I have a perl script from within which I need to execute a simple perl one-liner on a remote host:
ssh 192.168.1.1 "perl -pi.bup -e 's/^(\s+?kernel)(.*)(?<!audit=1)$/$1$2 audit=1/' /etc/grub.conf"  This simply adds "audit=1" to the end of each kernel line in /etc/grub.conf if it does not already exist. 
The one-liner works just fine when run directly on the host, but not when executed via ssh from within another perl script.

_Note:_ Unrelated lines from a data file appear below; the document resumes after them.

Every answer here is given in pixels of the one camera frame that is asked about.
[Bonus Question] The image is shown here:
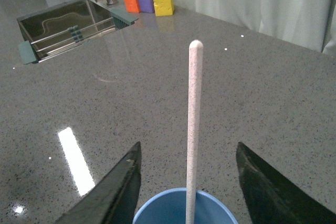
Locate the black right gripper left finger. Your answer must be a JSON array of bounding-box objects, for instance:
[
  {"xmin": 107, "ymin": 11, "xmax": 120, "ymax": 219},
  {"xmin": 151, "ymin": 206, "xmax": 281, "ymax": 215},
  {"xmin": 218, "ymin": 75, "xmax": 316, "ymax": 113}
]
[{"xmin": 56, "ymin": 142, "xmax": 142, "ymax": 223}]

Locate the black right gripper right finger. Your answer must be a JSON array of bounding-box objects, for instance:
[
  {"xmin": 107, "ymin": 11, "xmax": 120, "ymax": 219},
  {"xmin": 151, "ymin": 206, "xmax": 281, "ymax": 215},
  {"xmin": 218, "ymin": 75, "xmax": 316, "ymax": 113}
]
[{"xmin": 236, "ymin": 142, "xmax": 335, "ymax": 223}]

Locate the pink speckled chopstick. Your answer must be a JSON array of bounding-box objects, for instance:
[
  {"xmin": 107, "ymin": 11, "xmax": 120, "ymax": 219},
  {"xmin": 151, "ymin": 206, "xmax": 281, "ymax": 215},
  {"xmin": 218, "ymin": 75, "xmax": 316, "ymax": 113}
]
[{"xmin": 185, "ymin": 40, "xmax": 204, "ymax": 223}]

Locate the blue cup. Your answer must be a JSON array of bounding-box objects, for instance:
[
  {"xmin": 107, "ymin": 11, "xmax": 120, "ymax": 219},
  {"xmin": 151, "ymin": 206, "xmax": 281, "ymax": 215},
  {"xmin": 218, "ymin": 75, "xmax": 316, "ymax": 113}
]
[{"xmin": 133, "ymin": 188, "xmax": 237, "ymax": 224}]

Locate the green sink drying rack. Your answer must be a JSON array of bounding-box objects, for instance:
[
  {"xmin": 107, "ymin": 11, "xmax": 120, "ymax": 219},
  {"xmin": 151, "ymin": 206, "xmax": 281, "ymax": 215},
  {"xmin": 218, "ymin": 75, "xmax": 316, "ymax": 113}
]
[{"xmin": 18, "ymin": 7, "xmax": 138, "ymax": 64}]

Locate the steel kitchen sink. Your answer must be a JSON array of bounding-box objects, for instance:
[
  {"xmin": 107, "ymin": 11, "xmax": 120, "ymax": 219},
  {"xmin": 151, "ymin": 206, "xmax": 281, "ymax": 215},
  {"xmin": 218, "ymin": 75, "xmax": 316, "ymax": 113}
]
[{"xmin": 17, "ymin": 0, "xmax": 121, "ymax": 65}]

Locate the orange foam cube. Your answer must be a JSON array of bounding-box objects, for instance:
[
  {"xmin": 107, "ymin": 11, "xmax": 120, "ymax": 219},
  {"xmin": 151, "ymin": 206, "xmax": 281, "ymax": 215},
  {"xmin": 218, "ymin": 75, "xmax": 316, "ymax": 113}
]
[{"xmin": 124, "ymin": 0, "xmax": 141, "ymax": 13}]

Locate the yellow foam cube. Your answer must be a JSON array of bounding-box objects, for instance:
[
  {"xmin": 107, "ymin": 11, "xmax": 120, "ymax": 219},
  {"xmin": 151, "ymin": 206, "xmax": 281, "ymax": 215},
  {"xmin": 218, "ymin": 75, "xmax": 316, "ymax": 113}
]
[{"xmin": 153, "ymin": 0, "xmax": 175, "ymax": 17}]

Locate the purple foam cube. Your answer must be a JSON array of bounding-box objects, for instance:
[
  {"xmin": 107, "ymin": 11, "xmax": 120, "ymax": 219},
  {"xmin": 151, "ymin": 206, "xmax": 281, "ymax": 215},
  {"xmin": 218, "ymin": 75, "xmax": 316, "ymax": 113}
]
[{"xmin": 138, "ymin": 0, "xmax": 155, "ymax": 13}]

I have tried to escape all dollar signs with one or more backslashes and I have also tried to escape the backslash in "\s", but nothing I do seems to work.
Note I do not want to copy a script to the remote host and then execute it - I would like to do it using the ssh command directly.

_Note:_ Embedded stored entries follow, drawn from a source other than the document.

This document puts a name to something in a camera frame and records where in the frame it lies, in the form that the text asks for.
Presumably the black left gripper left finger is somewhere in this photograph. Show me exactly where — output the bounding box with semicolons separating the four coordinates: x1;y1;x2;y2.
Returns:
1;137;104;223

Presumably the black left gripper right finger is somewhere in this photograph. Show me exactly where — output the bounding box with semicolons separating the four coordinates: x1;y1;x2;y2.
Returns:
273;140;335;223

How to properly escape this so that it works?
-- Update 9/9/2015 to show exactly what I am doing in the perl script:
sub SomeMethod { &RunCommand($host, "perl -pi.bup -e \'s/^(\s+?kernel)(.*)(?<!audit=1)\$/\$1\$2 audit=1/\' /etc/grub.conf"); } sub RunCommand { my ($server, $command) = @_; my $commandOutput = ""; if ($server ne "") { $command = "ssh $server \"$command\""; } $commandOutput = `$command`; print $commandOutput; if (($? >> 8) != 0) { &LogMessage ("$command failed:\n\n$commandOutput"); return $commandOutput; } return $commandOutput; }  -- Update #2, using system instead of back-ticks:
system 'ssh', $host, 'perl', '-pi.bup', '-e', 's/^(\s+?kernel)(.*)(?<!audit=1)$/$1$2 audit=1/', '/etc/grub.conf'; bash: -c: line 0: syntax error near unexpected token `(' bash: -c: line 0: `perl -pi.bup -e s/^(\s+?kernel)(.*)(?<!audit=1)$/$1$2 audit=1/ /etc/grub.conf'  Ok, I can use system here, but how to properly escape it??